A Veterans Affairs Department advisory panel has issued a report recommending that the VA should commit to a policy of open source software development in overhauling its VistA health information technology system and create a not-for-profit organization to manage the new, open source “ecosystem” that results.
The group, the Industry Advisory Council of the American Council for Technology, Fairfax, Va., which bills itself as a “non-profit, public-private partnership,” was commissioned last year by VA Chief Information Officer Roger Baker to recommend a way forward for the VA and its Veterans Health Information Systems and Technology Architecture, or VistA, clinical IT system.
The council's 101-page report was delivered to the VA on Tuesday, according to the group.

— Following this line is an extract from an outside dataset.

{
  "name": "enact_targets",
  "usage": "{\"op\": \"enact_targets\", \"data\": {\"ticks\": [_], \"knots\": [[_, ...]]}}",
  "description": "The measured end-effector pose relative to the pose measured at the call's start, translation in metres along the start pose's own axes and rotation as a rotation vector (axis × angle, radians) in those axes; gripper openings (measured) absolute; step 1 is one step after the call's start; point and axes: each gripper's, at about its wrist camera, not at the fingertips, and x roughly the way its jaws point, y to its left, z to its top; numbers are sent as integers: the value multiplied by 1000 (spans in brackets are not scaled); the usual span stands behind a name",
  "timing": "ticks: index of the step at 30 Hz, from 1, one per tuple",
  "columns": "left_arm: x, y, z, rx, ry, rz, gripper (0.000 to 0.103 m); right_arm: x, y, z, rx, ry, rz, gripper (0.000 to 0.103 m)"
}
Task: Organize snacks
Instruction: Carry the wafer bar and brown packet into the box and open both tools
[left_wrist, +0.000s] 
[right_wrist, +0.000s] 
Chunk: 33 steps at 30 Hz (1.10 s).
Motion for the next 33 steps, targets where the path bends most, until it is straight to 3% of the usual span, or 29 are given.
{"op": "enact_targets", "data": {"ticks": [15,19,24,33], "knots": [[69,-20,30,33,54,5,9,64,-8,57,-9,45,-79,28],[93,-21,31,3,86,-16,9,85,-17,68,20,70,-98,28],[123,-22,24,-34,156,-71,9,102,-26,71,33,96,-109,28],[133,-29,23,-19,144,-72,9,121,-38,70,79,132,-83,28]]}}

In a news statement, the work group said its objective was “to provide an environment within which VA employees, large prime contractors, healthcare professionals, innovative small companies, healthcare software vendors, and entrepreneurs can all contribute to improving ‘the best care anywhere' being provided by VA today.”
It called for the VA to “commit to and announce as a matter of strategic policy a plan to move to an open source, open standards model for the re-engineering of the next generation of VistA.”
It also said the VA should contract with one or more federally funded research and development corporations to “provide a detailed set of technical recommendations for the development of a VistA 2.0 open source ecosystem.”
Only estimates are available on how much taxpayers have invested in the VA's clinical IT system since work on it first began back in 1977. A team of researchers from the Center for Information Technology Leadership recently released a VA-commissioned report on the possible return on the public investment in IT systems at the VA, with an estimate that the VA has spent $4.07 billion on four key parts of the VistA system and its predecessor, the Decentralized Hospital Computer Program.